Da Lodi/Eder alla “prima” in A: quante storie in Frosinone-Empoli

Frosinone-Empoli sarà l'atteso big match di questa giornata di Serie B. Tra ciociari e toscani, però,  sono tante le storie che si intrecciano...

di Bernardo Cianfrocca
Bernardo Cianfrocca
(6 articoli pubblicati)
Empoli FC v Frosinone Calcio - Serie B

La prima della classe contro la seconda. La dominatrice del campionato cadetto contro la sua più immediata inseguitrice. Sarebbe sufficiente questa  ragione per spiegare come Frosinone-Empoli non sia il semplice big match di questa giornata, ma dell'intera stagione di Serie B. Se ciò non vi basta, potremo aggiungere che per i toscani questo potrebbe essere già il primo match point per la promozione diretta in A. In caso di non vittorie di Parma e Palermo in data odierna, un successo lunedì contro gli uomini di Longo li proietterebbe nell'Olimpo con ben cinque giornate di anticipo. Un vero e proprio miracolo targato Andreazzoli, che ha dato certezze e concretezza, ma anche bellezza e spettacolo, a una compagine di qualità, a una macchina da goal impressionante. 

Difatti, nella cornice del bellissimo "Benito Stirpe" di Frosinone, che va pian piano esaurendosi, le probabilità di assistere a un match scoppiettante sono molto alte. Anche i ciociari hanno speso inscenato partite dense di goal e di emozioni.  Basti pensare all'eccezionale 3 a 3 del Castellani all'andata, quando dilapidarono nel secondo tempo, e in particolar modo negli ultimi minuti, un comodo vantaggio di tre reti. Frosinone-Empoli però non è soltanto una partita importante e decisiva di un immediato presente, è una sfida che racchiude ricordi, percorsi intrecciati, piacevoli ricorrenze e vari protagonisti. 

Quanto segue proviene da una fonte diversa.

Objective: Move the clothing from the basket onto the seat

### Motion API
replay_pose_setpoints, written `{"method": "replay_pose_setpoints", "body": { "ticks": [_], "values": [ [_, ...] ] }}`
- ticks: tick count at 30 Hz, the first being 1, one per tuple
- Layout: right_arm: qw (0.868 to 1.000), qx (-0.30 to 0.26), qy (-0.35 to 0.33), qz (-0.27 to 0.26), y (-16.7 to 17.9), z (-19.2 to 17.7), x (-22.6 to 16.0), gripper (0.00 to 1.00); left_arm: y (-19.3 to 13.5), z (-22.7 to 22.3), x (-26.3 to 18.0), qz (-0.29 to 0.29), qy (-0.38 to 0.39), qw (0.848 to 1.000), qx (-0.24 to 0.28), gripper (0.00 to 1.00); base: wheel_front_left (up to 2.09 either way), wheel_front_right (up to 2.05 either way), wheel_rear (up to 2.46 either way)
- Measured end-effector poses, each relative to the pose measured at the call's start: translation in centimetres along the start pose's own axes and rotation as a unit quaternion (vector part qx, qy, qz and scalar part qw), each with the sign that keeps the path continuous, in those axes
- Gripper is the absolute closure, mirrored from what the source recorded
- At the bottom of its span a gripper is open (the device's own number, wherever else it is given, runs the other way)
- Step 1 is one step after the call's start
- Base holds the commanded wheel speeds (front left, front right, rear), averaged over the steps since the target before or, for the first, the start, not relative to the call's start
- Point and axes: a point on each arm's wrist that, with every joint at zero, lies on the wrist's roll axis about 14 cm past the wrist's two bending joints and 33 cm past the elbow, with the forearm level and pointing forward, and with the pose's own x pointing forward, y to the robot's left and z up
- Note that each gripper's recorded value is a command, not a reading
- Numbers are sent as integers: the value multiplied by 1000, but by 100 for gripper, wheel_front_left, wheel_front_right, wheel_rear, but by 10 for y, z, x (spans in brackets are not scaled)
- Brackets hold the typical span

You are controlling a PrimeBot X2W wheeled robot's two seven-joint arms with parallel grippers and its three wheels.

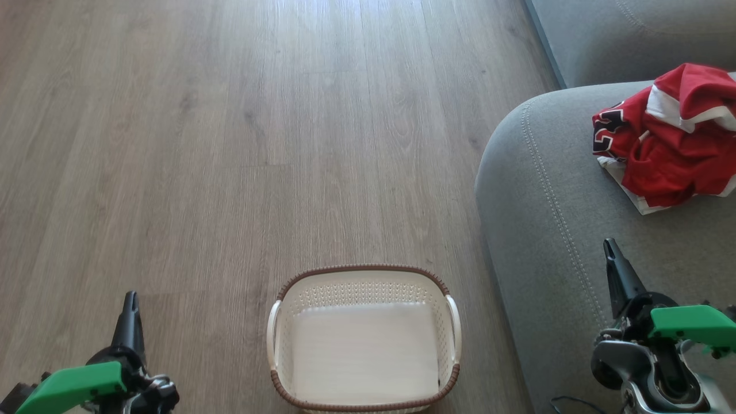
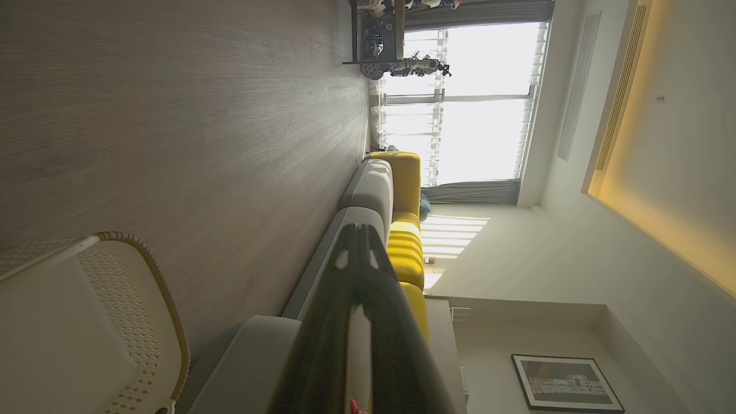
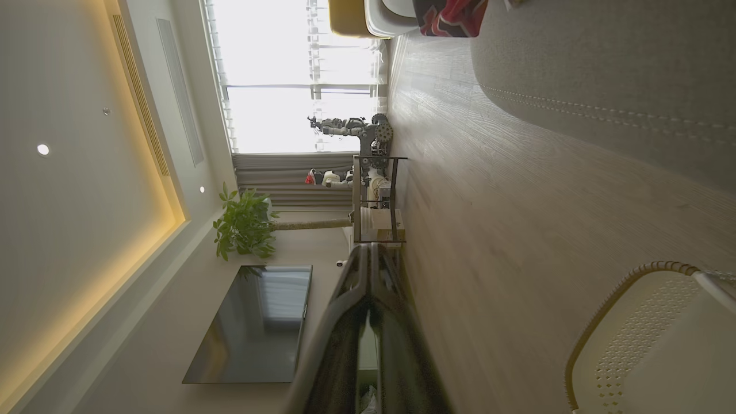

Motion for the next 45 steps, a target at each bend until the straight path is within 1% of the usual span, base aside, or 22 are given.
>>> {"method": "replay_pose_setpoints", "body": {
  "ticks": [45],
  "values": [
    [1000,2,-1,1,3,0,0,100,0,0,0,0,0,1000,0,100,0,0,0]
  ]
}}
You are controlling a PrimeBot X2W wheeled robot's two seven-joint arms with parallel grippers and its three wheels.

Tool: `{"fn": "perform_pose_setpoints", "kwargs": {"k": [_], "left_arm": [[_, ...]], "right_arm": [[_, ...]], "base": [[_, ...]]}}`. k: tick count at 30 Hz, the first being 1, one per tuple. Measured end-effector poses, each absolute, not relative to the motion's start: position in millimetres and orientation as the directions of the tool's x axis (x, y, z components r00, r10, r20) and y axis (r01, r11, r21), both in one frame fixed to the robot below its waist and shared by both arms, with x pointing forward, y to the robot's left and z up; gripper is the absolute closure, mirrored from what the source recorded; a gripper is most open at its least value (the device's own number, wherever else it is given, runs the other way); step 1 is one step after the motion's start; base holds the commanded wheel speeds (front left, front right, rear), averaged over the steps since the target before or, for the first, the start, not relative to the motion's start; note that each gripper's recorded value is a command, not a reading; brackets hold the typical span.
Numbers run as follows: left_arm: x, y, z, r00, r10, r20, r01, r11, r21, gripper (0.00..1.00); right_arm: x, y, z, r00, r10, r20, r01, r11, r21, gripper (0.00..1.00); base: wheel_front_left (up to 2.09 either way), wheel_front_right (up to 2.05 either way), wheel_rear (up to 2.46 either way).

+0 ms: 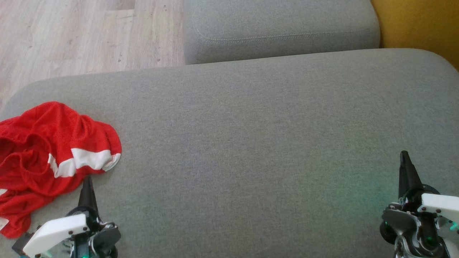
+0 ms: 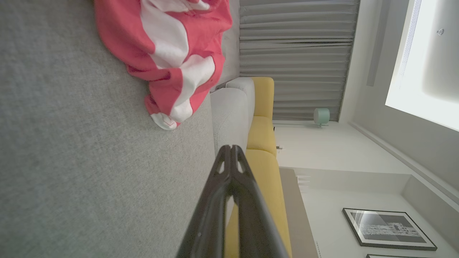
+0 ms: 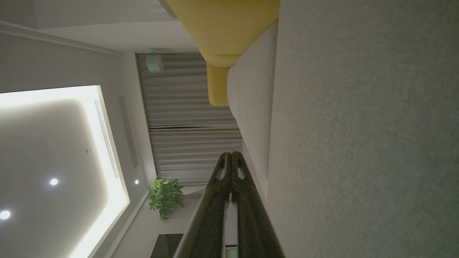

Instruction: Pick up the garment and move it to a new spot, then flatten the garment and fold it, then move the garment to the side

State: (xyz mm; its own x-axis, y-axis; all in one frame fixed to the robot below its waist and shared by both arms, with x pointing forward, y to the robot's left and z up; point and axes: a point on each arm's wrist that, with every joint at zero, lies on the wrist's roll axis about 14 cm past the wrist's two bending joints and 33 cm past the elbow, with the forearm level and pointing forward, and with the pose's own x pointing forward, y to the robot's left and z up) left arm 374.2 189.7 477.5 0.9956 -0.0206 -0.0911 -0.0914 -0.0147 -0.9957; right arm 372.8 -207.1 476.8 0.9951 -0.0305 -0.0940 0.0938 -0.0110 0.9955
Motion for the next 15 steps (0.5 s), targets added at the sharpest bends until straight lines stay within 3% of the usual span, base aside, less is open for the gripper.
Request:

Nella finora unica stagione del Frosinone in A, l'Empoli fu la prima vittima della squadra a quel tempo allenata da Stellone. Dopo il primo storico punto conquistato allo Juventus Stadium con il colpo di testa del difensore Blanchard, qualche giorno dopo arrivò anche la gioia della prima vittoria, sempre a Frosinone, ma in una diversa location, in quello stadio "Matusa" ormai non più esistente ma ben impresso nella mente dei tifosi come luogo di epiche battaglie e grandi gioie. La partita venne invece decisa da una doppietta di Federico Dionisi; lui, a differenza del Matusa, di Stellone e di Blanchard, c'è ancora. Partecipa e determina, nel bene e nel male, le vicende di una società ormai issatasi a un livello di competitività alto e stabile, non oscillante tra picchi ed exploit inspiegabili.  E, ironia della sorte, contro l'Empoli arrivò anche la gioia della prima vittoria esterna nella partita di ritorno. Fu decisiva un'altra doppietta, quella di Ciofani, un altro che ha deciso di restare nel capoluogo laziale per lasciare un segno ancor più indelebile, ma a cui la sfortuna sta impedendo di prendere parte alla fase calda e fondamentale di una stagione sempre logorante. 

Ma, molto prima del grande sogno ciociaro, le strade di queste due squadre si erano già intrecciate grazie a protagonisti comuni, ai tempi della prima avventura in B dei giallo-azzurri tra il 2006 e il 2011. Francesco Lodi ed Eder, prima della venuta della coppia Ciofani-Dionisi e degli altri protagonisti del doppio salto tra LegaPro e Serie A, sono stati ricordati per anni come i giocatori più rappresentativi della storia della compagine ciociara. Probabilmente, ancora oggi, considerando l'andamento successivo delle loro carriere, restano i migliori calciatori ad aver indossato la maglia canarina. Il primo, che partecipò alla promozione in A dell'Empoli nel 2005, crebbe ancor di più come il leader della matricola ciociara in grado di salvarsi senza patemi nei suoi primi due campionati in cadetteria. 31 reti in due stagioni, non pochi per un centrocampista. 

Quando tornò in patria, l'Empoli lasciò stavolta Eder a Frosinone come contropartita. 20 perle in un anno e mezzo e lampi di classe di un giocatore che sarebbe arrivato a fare la differenza in palcoscenici più eccelsi, dalla A con l'Inter all'Europeo con la Nazionale. In B la differenza seppe farla subito, come dimostrò il titolo di capocannoniere vinto l'anno successivo all'addio a Frosinone. Indovinate dove? Sì, proprio ad Empoli. 

Resta solo da sapere, lunedì, come proseguirà questa particolare storia tosco-ciociara.